COMMISSIONER OF INCOME TAX Vs. MAHARAO BHIM SINGHJI H H
LAWS(RAJ)-1987-8-82
HIGH COURT OF RAJASTHAN
Decided on August 12,1987

COMMISSIONER OF INCOME-TAX Appellant
VERSUS
H H MAHARAO BHIM SINGHJI Respondents

JUDGEMENT

- (1.) THIS common order shall dispose of all the aforesaid three references made under section 256(1) of the Income-tax Act, 1961 ("the Act"), at the instance of the Revenue. The relevant assessment years in Reference No. 88 of 1980 are 1973-74 and 1974-75. The assessment year in Reference No. 41 of 1980 is 1975-76. In Reference No. 89 of 1980, the relevant assessment years are 1976-77 and 1977-78. There is one common question of law involved in all these assessment years in respect of which these three references have been made and that is with regard to the exemption claimed by the assessee under section 10(19A) of the Act in respect of the rental income earned by the assessee during these assessment years from a part of the official residence known as Umed Bhawan, Kota, let out by the assessee while retaining the remaining portion of Umed Bhawan for self-occupation.

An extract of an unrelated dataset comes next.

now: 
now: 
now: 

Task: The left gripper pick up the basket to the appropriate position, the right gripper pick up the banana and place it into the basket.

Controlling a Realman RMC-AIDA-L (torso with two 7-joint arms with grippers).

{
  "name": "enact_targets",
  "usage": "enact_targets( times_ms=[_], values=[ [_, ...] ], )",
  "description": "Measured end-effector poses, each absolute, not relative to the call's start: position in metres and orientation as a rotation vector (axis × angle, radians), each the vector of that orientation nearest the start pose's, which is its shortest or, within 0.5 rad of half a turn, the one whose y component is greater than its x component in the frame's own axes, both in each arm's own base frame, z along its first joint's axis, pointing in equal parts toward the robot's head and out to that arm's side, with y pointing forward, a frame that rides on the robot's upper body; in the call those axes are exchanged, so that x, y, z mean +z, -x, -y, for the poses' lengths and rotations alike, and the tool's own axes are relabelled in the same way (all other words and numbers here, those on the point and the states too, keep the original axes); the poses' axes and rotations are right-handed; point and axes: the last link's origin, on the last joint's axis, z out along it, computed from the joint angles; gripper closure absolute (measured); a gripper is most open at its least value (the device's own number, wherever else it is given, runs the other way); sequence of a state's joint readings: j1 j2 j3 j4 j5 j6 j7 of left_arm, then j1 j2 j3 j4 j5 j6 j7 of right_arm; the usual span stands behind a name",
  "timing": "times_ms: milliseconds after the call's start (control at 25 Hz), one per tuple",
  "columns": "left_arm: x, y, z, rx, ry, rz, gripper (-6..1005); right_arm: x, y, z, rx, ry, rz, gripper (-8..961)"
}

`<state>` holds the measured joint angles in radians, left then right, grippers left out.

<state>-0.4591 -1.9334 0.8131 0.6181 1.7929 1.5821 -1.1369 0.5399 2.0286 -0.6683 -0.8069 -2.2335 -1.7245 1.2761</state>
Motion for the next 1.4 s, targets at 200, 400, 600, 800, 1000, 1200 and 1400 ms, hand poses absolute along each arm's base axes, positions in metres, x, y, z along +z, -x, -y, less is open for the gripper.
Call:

The question is, whether the assessee is entitled to the benefit of exemption from income-tax under section 10(19A) of the Act in respect of the rental income so earned from a part of the palace known as Umed Bhawan. There is one more question only in respect of the assessment year 1973-74 relating to the applicability of section 52(2) of the Act in respect of the sale of some property by the assessee to one Budh Singh Bapna. The sale consideration in the sale deed has been shown as Rs. 1,30,000, which was found to be understated by the Income-tax Officer as well as by the Appellate Assistant Commissioner. But the Tribunal has held that section 52(2) is not attracted since the transaction was genuine, and there is no material to show that the assessee received any additional amount towards sale consideration in that transaction from Budh Singh Bapna. The questions of law referred for the decision of this court substantially on the above facts in these three references are the following : Reference No. 88 of 1980 : "1. Whether, on the facts and in the circumstances of the case, the Tribunal was justified in holding that rental income of Rs. 42,722 in the assessment year 1973-74 and of Rs. 54,360 in the assessment year 1974-75 from Umed Bhawan, Kota, were exempt under section 10(19A) of the Income-tax Act, 1961 ?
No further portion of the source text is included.